GIVEN MATERIAL:
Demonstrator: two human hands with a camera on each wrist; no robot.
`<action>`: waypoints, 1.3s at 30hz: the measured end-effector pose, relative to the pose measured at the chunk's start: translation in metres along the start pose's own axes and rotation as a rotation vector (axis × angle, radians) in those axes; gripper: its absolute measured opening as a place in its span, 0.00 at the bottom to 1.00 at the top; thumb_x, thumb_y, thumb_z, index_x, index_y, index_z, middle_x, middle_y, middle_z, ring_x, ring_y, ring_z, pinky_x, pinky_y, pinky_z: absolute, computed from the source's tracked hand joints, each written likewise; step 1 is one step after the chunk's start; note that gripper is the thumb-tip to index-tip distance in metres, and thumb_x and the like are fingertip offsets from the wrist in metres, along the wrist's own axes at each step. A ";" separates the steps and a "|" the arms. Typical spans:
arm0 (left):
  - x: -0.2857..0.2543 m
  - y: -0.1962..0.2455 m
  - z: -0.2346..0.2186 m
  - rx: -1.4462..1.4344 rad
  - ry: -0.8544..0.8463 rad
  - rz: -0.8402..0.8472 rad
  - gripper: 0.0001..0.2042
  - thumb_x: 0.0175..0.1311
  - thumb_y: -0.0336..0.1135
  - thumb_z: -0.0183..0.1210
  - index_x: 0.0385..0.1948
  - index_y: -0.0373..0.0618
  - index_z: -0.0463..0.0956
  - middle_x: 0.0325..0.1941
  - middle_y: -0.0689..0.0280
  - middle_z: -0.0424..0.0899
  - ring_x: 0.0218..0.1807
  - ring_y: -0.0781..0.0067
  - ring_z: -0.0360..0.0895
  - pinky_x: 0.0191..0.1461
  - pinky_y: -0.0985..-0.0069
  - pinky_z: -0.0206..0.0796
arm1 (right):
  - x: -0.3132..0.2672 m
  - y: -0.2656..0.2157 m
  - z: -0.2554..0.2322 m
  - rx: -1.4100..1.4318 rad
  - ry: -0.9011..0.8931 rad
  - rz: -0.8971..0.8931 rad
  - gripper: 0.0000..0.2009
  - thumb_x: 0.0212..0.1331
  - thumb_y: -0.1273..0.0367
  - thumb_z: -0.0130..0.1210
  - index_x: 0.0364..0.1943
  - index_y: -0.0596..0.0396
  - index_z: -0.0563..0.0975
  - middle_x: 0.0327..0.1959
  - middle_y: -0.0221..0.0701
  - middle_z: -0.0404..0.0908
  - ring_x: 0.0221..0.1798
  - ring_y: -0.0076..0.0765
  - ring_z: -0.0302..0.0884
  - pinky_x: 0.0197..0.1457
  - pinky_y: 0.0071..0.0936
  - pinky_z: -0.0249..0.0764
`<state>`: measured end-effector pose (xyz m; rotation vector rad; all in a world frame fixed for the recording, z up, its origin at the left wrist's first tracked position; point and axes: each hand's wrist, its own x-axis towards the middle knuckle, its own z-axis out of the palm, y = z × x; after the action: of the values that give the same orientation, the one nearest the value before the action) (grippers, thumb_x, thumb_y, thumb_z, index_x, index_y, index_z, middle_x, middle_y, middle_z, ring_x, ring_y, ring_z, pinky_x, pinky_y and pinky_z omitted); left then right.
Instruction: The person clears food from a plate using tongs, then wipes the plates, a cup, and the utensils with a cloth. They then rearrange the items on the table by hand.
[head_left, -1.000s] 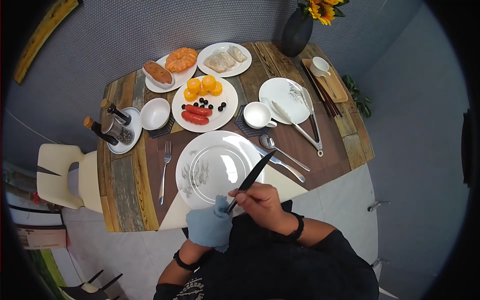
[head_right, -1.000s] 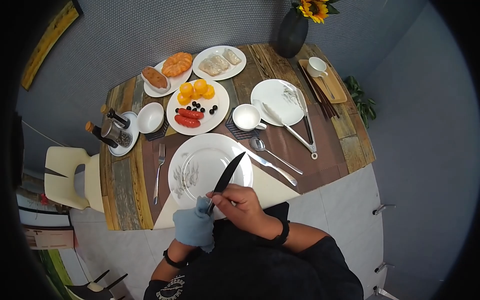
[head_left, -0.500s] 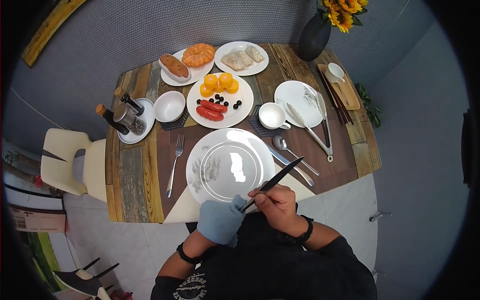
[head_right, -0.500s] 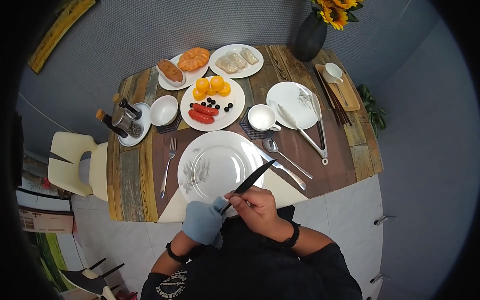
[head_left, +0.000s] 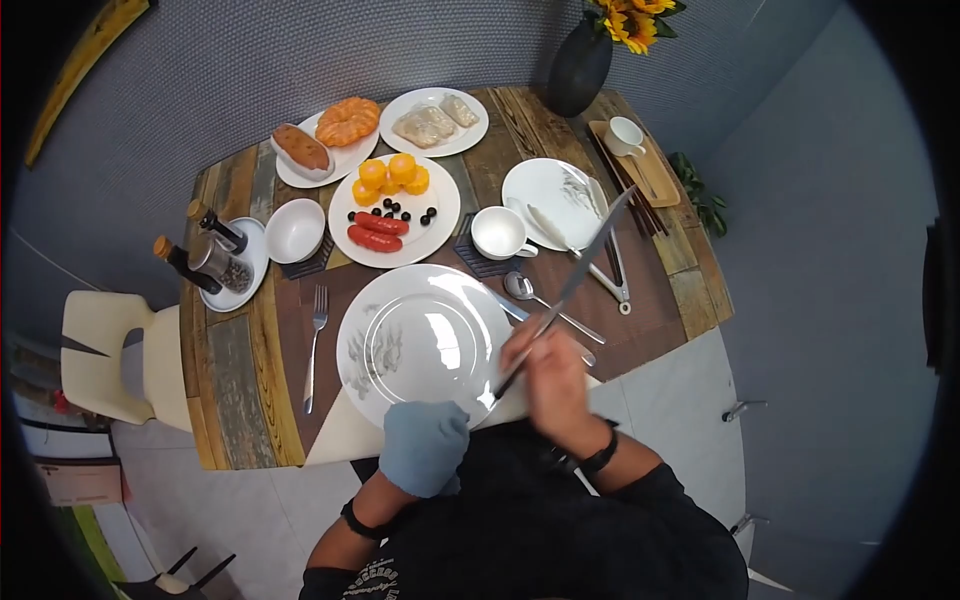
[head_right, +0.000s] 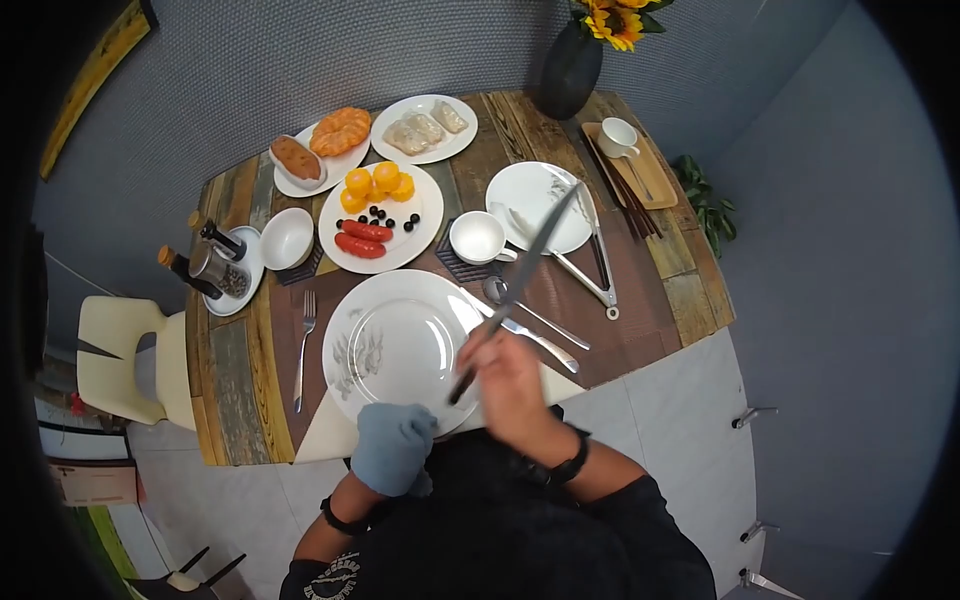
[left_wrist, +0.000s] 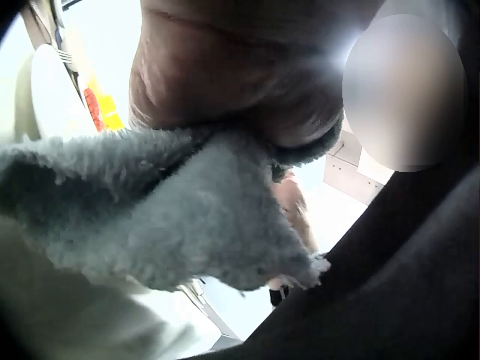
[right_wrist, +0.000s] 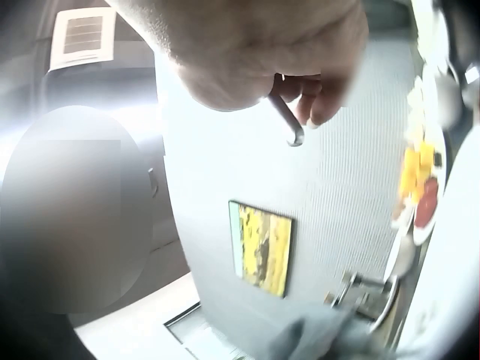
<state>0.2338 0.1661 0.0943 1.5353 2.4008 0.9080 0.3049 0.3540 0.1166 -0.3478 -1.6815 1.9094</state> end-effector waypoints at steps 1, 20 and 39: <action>-0.005 -0.005 0.000 0.060 -0.085 0.068 0.06 0.56 0.35 0.61 0.31 0.44 0.78 0.20 0.60 0.79 0.21 0.54 0.79 0.26 0.61 0.67 | 0.013 -0.011 -0.016 0.044 0.031 -0.013 0.17 0.78 0.56 0.44 0.41 0.56 0.73 0.35 0.31 0.78 0.37 0.24 0.74 0.44 0.25 0.73; -0.060 -0.020 -0.029 -1.206 0.235 -0.645 0.14 0.75 0.34 0.49 0.57 0.38 0.68 0.28 0.64 0.78 0.17 0.73 0.76 0.20 0.74 0.75 | 0.235 0.041 -0.388 -1.452 0.466 0.081 0.15 0.63 0.63 0.59 0.43 0.64 0.84 0.38 0.50 0.87 0.43 0.52 0.87 0.48 0.43 0.79; -0.041 -0.014 -0.030 -1.563 0.489 -0.841 0.24 0.71 0.38 0.55 0.62 0.32 0.64 0.27 0.64 0.77 0.21 0.63 0.82 0.28 0.66 0.80 | 0.307 0.035 -0.336 -1.699 0.252 0.063 0.14 0.56 0.65 0.61 0.43 0.57 0.86 0.43 0.51 0.86 0.48 0.56 0.85 0.52 0.46 0.80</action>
<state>0.2287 0.1146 0.1026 -0.2507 1.2591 2.1032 0.2300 0.8024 0.0752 -1.1382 -2.6302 -0.0327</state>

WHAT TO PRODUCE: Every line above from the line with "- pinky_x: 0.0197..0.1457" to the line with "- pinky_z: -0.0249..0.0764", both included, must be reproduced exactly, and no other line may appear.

WRITTEN RESPONSE:
  - pinky_x: 0.0197..0.1457
  - pinky_y: 0.0071..0.0936
  - pinky_z: -0.0249..0.0764

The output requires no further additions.